CMU Heinz Capstone Project — Traffic Flow Estimation Using Vehicle Telematics Data
Written by Chia En Lee (Natalie), George Saito, Chuchu Wu, Joey Wang, Wei Xiao, Xi Yan, Jingbo Zhang
Carnegie Mellon University Heinz College Capstone Project
Introduction
“Vision Zero” is a road traffic safety project that was first implemented in Sweden in the 1990s. The goal of Vision Zero is to create a transportation system in which no one is killed or seriously injured from collisions or traffic accidents. The reason behind “Vision Zero” is that traffic accidents are rather the result of human error and can be prevented through the design of safer roads, vehicles, and traffic systems due to the advancement of technology. Traffic safety is based on the principle that human life is more important than anything else and that it is the responsibility of designers and policymakers to create a transportation system that prioritizes the safety and well-being of all road users (Matts-Åke Belin, 2011).

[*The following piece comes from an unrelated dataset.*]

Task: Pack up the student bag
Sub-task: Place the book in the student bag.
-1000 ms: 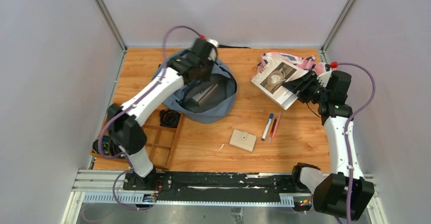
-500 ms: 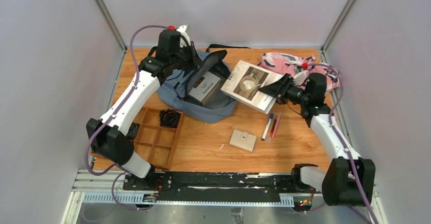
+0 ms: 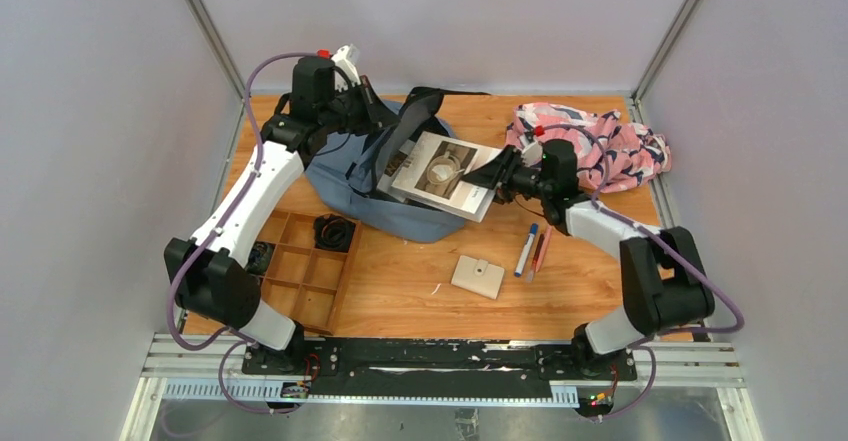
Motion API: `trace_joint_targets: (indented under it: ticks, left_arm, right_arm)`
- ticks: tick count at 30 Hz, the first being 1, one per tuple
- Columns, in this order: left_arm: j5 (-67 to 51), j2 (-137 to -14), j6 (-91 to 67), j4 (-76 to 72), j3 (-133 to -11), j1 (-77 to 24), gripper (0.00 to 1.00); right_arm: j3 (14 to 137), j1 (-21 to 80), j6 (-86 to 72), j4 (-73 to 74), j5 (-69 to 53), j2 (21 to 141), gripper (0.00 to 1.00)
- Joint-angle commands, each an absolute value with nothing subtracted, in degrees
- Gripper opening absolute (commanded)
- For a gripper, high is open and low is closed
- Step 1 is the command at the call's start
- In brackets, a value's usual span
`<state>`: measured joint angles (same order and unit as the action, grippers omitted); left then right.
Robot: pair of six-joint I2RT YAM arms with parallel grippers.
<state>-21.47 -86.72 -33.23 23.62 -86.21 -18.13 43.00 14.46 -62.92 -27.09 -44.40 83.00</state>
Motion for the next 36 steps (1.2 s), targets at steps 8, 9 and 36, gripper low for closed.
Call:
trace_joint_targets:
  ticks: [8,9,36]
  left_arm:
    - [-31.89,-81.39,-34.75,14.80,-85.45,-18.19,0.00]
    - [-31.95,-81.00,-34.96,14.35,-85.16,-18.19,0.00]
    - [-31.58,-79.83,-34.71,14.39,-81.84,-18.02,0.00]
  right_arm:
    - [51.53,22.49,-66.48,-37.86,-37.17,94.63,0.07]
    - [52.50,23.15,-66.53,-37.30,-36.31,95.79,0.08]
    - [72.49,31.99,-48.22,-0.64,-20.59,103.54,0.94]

This particular project is to explore the possibilities of leveraging vehicle telematic data for the prediction of real-time traffic density, flow, and count in Columbus, Ohio. Traffic flow estimation using vehicle telematics data provided by 99P Lab can provide valuable insights into the movement of vehicles on our roads and highways. By visualizing the result of the estimation, stakeholders can gain a better understanding of traffic patterns at the level of road segments, which can be used to improve Artificial Intelligence technologies and develop decision strategies to improve the safety of the current transportation systems.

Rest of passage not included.